Devant Olof Larson, j’ai l’impression d’entrer dans un monde aussi singulier que ce paysage de Noël. Ce n’est pas que les routes, les champs, la ligne des horizons me surprennent ou me ravissent ; mais la lumière en est si délicate, si pure, si merveilleusement spirituelle que la monotonie et même la platitude des choses en reçoivent une idéale beauté. Vieilles traditions d’où éclôt, en les brisant, l’esprit d’aventure ; rigueur théologique et âpreté paysanne ; combat silencieux et laborieux entre les idées et les intérêts : la Suède est là qui se mire tout entière dans le microcosme d’une commune dalécarlienne.

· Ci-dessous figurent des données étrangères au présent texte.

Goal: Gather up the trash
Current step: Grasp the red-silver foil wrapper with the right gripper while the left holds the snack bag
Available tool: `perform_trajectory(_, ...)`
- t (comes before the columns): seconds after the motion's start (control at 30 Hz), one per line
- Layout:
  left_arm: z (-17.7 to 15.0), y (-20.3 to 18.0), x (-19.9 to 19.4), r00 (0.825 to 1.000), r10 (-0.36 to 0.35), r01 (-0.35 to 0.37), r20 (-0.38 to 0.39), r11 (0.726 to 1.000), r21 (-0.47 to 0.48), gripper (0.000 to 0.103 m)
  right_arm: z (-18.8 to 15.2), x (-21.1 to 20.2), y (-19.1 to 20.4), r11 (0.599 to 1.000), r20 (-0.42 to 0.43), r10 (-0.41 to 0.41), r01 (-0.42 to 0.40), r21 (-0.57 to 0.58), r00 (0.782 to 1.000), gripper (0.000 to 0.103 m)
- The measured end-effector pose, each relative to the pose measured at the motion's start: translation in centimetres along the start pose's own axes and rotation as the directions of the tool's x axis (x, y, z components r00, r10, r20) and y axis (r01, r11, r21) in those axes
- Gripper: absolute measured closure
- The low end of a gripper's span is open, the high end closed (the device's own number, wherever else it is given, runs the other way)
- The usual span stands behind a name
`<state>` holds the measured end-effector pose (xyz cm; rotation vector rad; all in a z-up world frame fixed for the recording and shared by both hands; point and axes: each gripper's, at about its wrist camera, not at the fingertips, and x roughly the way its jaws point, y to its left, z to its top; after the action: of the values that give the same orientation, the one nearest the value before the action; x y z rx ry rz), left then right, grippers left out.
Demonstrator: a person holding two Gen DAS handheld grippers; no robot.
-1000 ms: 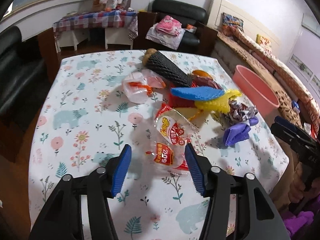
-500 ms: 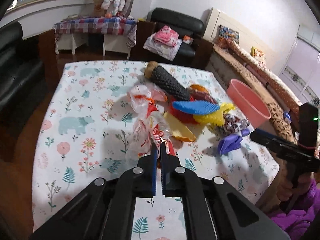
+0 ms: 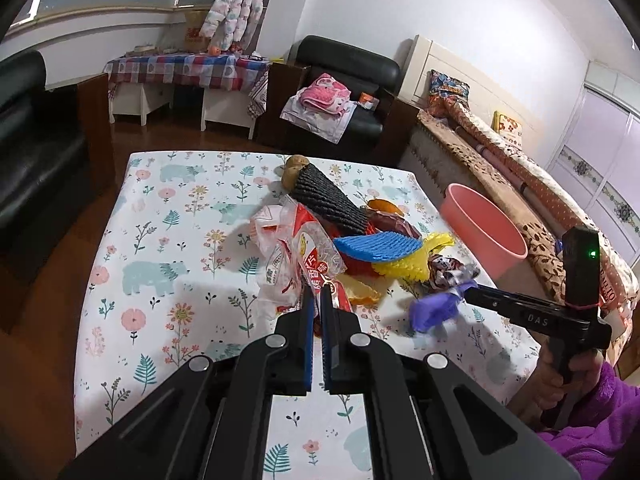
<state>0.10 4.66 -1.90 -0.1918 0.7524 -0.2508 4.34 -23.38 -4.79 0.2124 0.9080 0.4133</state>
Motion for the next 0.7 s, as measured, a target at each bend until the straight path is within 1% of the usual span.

Cinq heures du soir. Le soleil s’est depuis longtemps couché ; mais partout, sauf où les bouquets d’arbres s’épaississent, il fait lumière de neige ; et partout, à l’orée des bois, aux flancs des collines, au milieu des champs, de petites clartés jaunes tremblent derrière les vitres, comme si l’année en mourant avait semé toutes ses étoiles sur la Dalécarlie. La route où glisse notre traîneau est un grand fleuve pâle entre deux rives de pins noirs.

Des parens de Larson habitent au bord de la route une ferme centenaire. Le feu de bois brûle dans l’âtre de l’unique chambre, et la flamme rougit, en face de la cheminée, une vieille armoire et deux lits superposés comme nos lits de Bretagne. Le pain sèche sur des poutres suspendues par des montans aux poutres du plafond. Près de l’horloge, trois rayons de bibliothèque supportent les lectures de la famille à travers le siècle : une collection de sonnons, des livres de médecine et la Bible.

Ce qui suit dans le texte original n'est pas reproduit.